Diabetes is a serious and common condition that impacts your entire lifestyle. It’s a condition that affects millions of people worldwide and can have life-threatening consequences if not treated. Part of effective treatment is early diagnosis, and to do this, you need to know what to look out for.
What Is Diabetes?
Diabetes is a condition where you don’t have enough insulin in your body to digest glucose in your system correctly. Undiagnosed diabetes can lead to severe problems, from loss of limbs to comas and death. The chronically high glucose levels in your system will continue to damage organs and cells until it’s controlled.
There are two main types of diabetes. Type 1 is an autoimmune condition often diagnosed in childhood or early adulthood. This type of diabetes occurs when your immune system attacks and destroys the insulin-producing cells in your pancreas. Similar to type 1 diabetes, you also get secondary diabetes, where illness or injury causes damage to your pancreas, which causes it not to produce insulin.
Type 2 diabetes usually has onset in adulthood and occurs when your pancreas stops producing insulin. This often happens after you become middle age and is also referred to as insulin resistance. Type 2 diabetes is linked to unhealthy lifestyles and is also seen in children with childhood obesity.
Early Symptoms of Diabetes
While type 1 and type 2 diabetes have different symptoms, there are a few overlapping signs that you may have one of the two types.
- Excessive thirst and needing to urinate more often: One of the first signs of type 1 and type 2 diabetes is being excessively thirsty and urinating more often than expected. When your glucose levels are normal, your body reabsorbs it as it passes through your kidneys. If your body resists insulin or is not producing enough, your kidneys can’t reabsorb the glucose, which causes more fluid production.

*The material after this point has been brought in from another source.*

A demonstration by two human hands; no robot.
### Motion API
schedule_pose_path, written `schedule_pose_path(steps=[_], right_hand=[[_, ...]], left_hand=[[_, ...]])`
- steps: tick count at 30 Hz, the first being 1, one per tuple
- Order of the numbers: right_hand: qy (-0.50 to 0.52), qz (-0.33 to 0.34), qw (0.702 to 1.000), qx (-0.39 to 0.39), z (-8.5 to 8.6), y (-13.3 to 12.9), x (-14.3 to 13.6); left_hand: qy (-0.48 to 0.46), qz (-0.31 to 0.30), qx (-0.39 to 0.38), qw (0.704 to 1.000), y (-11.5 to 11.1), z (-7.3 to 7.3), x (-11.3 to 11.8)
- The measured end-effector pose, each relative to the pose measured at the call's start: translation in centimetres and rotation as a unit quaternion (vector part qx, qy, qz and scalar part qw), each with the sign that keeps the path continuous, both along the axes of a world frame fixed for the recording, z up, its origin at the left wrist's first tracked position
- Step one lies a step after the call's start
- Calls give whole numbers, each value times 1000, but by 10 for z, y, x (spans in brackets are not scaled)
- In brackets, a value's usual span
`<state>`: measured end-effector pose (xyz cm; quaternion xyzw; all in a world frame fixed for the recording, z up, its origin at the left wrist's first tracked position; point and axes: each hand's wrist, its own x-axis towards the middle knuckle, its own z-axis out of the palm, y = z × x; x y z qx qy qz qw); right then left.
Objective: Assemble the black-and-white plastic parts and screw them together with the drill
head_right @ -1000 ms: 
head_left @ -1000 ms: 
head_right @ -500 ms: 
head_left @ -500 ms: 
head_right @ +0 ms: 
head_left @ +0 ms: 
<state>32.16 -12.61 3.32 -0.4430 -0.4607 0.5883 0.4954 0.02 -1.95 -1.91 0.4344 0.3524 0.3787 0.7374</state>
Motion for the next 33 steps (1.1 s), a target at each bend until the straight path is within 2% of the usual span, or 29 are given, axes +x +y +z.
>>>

- Itchy skin and dry mouth: Due to the excess production of fluid, you can become dehydrated, which in turn causes dry mouth. Dehydration can also cause your skin to become itchy.
- Hunger and fatigue: Your body needs insulin to absorb glucose, and if you’re not producing enough, or your body is resisting it, then you can’t absorb it. This makes you feel more tired than usual, along with making you feel hungrier.
- Blurry vision: As the fluids in your body change, it can cause the lenses in your eyes to swell. This swelling can make it difficult to focus on objects or cause generally blurred vision.
Type 1 Specific Symptoms
The symptoms of type 1 diabetes usually start to show quickly. It can begin within a few weeks or even a few days. If you realize that you have a combination of these symptoms, you should visit a healthcare practitioner.
- Extreme hunger: While this could be a symptom of type 2 diabetes, if you’re experiencing extreme hunger directly after eating, it may be a symptom of type 1 diabetes.
- Heavy breathing: Heavy, difficult breathing can signify type 1 diabetes. This is referred to as Kussmaul respiration.
- Frequent skin infections, UTIs, or vaginal infections.
- Upset stomach or vomiting.
- Crankiness or sudden changes in mood.
- Sudden bedwetting for a child that’s been potty trained.
- Flu-like symptoms can occur when the body goes into ketosis.
Type 2 Specific Symptoms
Type 2 symptoms generally have a slow onset. If you notice a combination of these symptoms, it’s essential that you see a doctor.
- Feelings of tingling or numbness in your extremities.
- Wounds that don’t heal.
- Frequent yeast infections.
- Dark rashes around your armpits or neck.
Gestational diabetes can occur during pregnancy. Just like with type 2 diabetes, it’s linked to being overweight. Changes in hormone levels during your pregnancy can contribute to insulin resistance. Women become insulin resistant during the last trimester of their pregnancy, and most women can produce enough insulin to overcome the condition. Some women, however, can’t. If you’re overweight when you fall pregnant or gain too much weight during the pregnancy, you’re at higher risk of developing gestational diabetes.
Causes of Diabetes
There are many causes of diabetes. Some people have genetic mutations that put them at risk of developing the disease. Other people develop hormone conditions like Cushing’s syndrome, which can cause diabetes. There are even certain medications that can contribute to the condition.
Type 2 diabetes is linked to being overweight and having an unhealthy lifestyle. While this isn’t always the cause, living an active, healthy lifestyle can lower your chances of developing the condition.
It’s crucial that you know the signs and symptoms of diabetes so that early intervention is possible. This is especially true if you have a family history of diabetes or other risk factors. A diagnosis can only be made by a medical practitioner, and the test is relatively easy. If you suspect that you may have high blood sugar or be insulin resistant, you should visit your doctor.